**ACTIVITY**
Every line in the data below from the one containing "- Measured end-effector" down to the one containing "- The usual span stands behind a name", both included, must be retyped exactly; no other line is to appear.
Start of GIVEN RECORDS
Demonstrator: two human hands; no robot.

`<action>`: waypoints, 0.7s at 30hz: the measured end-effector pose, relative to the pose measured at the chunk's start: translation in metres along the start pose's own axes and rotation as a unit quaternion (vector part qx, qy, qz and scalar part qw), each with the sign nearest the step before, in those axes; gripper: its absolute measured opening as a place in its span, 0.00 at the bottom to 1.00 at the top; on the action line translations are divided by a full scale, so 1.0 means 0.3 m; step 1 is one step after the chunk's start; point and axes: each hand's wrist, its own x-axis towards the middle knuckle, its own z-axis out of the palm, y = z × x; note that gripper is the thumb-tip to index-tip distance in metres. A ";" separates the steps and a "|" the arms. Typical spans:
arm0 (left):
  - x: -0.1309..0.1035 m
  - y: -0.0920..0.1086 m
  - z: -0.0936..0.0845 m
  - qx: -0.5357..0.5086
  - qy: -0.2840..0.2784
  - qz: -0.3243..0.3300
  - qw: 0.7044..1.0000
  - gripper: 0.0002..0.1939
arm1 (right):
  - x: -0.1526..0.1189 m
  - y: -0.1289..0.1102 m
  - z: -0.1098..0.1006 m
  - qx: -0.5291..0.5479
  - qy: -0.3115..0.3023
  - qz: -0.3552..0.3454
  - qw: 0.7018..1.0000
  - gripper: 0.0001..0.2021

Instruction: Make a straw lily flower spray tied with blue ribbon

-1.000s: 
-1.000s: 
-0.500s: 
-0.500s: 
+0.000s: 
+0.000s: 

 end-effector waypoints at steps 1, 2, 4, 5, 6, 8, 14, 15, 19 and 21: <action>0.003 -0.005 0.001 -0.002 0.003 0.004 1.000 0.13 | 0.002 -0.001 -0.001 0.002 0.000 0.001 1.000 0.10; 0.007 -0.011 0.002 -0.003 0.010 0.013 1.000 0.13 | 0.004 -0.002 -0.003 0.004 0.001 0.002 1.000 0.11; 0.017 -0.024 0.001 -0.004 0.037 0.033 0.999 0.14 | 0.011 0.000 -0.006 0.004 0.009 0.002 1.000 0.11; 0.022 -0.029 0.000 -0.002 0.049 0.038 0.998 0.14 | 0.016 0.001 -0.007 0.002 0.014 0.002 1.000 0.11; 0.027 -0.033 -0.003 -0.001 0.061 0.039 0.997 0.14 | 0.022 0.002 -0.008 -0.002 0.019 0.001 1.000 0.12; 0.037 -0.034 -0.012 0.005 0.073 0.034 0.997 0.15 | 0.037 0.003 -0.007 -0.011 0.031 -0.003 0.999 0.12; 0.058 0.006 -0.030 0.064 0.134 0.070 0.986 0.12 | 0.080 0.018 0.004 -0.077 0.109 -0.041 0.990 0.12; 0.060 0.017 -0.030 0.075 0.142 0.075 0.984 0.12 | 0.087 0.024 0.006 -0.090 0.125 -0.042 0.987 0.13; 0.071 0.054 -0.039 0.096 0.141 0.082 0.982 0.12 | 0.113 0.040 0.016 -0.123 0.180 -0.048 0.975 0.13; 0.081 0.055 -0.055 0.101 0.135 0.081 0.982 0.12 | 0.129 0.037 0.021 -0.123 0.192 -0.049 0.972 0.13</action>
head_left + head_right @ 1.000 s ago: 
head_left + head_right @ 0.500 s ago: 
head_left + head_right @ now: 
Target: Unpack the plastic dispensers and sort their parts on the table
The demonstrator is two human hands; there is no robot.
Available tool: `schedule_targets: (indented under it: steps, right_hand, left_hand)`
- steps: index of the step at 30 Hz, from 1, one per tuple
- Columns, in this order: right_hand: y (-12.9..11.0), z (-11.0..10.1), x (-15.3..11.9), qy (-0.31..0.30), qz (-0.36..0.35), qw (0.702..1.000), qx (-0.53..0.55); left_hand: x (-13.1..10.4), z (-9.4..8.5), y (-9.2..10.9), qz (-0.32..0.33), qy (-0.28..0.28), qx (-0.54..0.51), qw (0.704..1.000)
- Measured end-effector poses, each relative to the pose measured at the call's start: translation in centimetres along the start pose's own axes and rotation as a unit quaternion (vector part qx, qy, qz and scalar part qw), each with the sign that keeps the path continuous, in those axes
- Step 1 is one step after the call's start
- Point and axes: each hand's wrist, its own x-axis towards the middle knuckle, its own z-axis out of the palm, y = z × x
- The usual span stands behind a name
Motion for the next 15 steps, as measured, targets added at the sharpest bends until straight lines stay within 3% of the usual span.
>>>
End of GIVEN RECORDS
**OUTPUT FOR THIS TASK**
- Measured end-effector poses, each relative to the pose measured at the call's start: translation in centimetres along the start pose's own axes and rotation as a unit quaternion (vector part qx, qy, qz and scalar part qw), each with the sign that keeps the path continuous, in those axes
- Step 1 is one step after the call's start
- Point and axes: each hand's wrist, its own x-axis towards the middle knuckle, its own z-axis out of the palm, y = z × x
- The usual span stands behind a name

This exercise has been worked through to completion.